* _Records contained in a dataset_
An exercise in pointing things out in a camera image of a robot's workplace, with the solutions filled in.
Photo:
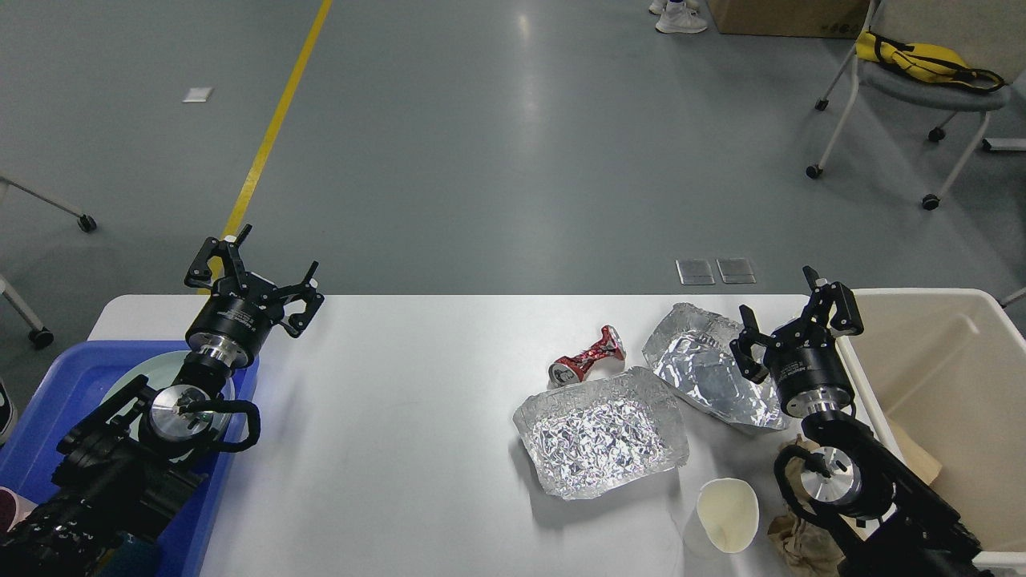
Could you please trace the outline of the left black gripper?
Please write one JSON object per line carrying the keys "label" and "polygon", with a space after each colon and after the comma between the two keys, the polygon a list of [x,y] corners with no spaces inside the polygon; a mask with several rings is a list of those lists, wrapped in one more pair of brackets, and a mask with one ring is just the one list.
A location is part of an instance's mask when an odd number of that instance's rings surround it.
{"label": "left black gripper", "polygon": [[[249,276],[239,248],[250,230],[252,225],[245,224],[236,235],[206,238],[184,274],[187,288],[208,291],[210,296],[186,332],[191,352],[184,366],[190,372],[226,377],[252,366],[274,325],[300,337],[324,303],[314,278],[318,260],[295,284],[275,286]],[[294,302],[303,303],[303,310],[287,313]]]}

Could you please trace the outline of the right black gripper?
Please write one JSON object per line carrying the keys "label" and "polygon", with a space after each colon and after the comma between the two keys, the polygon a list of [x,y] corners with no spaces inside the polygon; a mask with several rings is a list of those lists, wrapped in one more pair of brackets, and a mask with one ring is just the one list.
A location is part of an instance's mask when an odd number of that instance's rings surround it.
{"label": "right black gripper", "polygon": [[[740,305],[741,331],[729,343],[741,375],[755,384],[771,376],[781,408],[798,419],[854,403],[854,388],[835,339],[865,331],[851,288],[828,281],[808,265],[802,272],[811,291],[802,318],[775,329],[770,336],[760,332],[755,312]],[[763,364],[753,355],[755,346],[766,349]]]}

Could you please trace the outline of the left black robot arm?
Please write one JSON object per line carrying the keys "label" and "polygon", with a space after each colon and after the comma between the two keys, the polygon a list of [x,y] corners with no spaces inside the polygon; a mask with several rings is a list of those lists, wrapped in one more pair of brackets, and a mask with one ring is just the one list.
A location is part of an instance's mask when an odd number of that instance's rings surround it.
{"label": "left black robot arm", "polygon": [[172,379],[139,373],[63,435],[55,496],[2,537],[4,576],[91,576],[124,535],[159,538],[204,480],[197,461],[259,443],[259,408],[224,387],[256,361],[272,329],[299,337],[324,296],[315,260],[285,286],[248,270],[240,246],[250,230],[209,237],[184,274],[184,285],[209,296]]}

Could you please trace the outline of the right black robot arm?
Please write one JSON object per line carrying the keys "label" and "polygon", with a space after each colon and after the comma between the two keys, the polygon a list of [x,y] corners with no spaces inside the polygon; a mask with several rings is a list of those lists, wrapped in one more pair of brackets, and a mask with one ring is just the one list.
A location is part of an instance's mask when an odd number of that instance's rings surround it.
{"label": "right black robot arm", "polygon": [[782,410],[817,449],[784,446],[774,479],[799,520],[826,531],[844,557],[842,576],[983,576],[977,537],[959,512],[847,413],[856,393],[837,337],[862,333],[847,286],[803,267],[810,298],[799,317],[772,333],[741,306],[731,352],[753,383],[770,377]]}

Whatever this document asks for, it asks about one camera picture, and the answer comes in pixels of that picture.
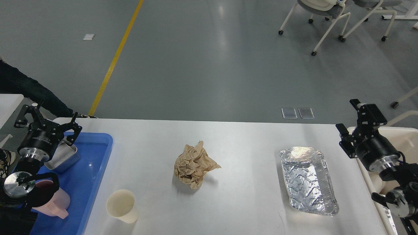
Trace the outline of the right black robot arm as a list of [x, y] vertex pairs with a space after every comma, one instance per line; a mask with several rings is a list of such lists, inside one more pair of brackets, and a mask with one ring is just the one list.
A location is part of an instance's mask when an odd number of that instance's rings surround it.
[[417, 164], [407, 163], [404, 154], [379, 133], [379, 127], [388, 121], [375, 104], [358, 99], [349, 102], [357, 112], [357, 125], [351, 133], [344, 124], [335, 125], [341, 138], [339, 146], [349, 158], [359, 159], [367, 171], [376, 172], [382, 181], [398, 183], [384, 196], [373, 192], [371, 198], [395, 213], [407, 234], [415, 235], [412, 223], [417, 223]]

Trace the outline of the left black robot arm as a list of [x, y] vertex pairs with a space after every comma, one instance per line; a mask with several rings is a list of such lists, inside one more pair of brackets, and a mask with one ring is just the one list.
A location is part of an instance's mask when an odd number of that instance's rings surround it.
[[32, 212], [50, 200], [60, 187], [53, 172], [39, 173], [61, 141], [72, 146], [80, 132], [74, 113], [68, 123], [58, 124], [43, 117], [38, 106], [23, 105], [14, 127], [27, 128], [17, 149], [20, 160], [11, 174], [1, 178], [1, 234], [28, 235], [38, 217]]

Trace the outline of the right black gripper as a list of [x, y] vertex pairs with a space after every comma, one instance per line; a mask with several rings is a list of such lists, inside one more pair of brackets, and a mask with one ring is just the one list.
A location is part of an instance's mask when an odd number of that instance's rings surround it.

* _What is needed_
For the records above, how many lines contain the word "camera"? Reply with the number only.

* _Result_
2